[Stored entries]
▶

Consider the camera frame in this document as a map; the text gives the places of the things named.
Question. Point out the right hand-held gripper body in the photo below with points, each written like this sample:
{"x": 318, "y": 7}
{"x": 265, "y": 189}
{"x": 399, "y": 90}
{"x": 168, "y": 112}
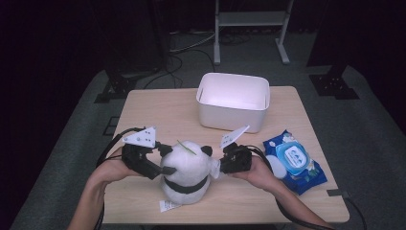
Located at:
{"x": 236, "y": 159}

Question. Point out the black stand base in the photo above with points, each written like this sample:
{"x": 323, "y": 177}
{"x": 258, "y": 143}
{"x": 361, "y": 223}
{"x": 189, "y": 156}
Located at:
{"x": 333, "y": 86}
{"x": 116, "y": 89}

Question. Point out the white plastic bin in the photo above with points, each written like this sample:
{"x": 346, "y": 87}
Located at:
{"x": 233, "y": 96}

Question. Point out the person's right hand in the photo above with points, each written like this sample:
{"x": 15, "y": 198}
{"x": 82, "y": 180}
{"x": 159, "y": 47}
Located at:
{"x": 260, "y": 175}

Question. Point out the panda plush toy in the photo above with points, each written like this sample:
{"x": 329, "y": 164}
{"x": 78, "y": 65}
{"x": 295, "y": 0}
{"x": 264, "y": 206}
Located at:
{"x": 188, "y": 172}

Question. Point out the blue wet wipes pack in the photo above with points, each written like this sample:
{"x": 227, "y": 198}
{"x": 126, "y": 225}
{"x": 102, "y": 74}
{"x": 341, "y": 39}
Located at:
{"x": 300, "y": 166}

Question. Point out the black floor grid plate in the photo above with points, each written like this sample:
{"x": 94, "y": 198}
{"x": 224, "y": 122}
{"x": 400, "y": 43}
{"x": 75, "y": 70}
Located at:
{"x": 111, "y": 126}

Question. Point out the person's left hand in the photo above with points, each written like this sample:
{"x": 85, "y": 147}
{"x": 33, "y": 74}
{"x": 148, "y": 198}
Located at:
{"x": 110, "y": 171}

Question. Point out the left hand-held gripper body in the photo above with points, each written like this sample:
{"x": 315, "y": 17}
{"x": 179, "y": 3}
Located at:
{"x": 137, "y": 156}

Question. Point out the white wet wipe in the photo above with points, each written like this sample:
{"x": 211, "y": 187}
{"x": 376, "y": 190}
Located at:
{"x": 215, "y": 169}

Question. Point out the white metal stand frame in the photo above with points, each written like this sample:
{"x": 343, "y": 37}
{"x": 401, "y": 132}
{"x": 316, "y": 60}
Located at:
{"x": 252, "y": 18}

◀

> Work task:
Check every line above for the word "black" and copy those that have it.

> Response to this task:
Question. Point out the black stand base in the photo above with points, each written like this sample:
Question. Point out the black floor grid plate in the photo above with points, each written like this sample:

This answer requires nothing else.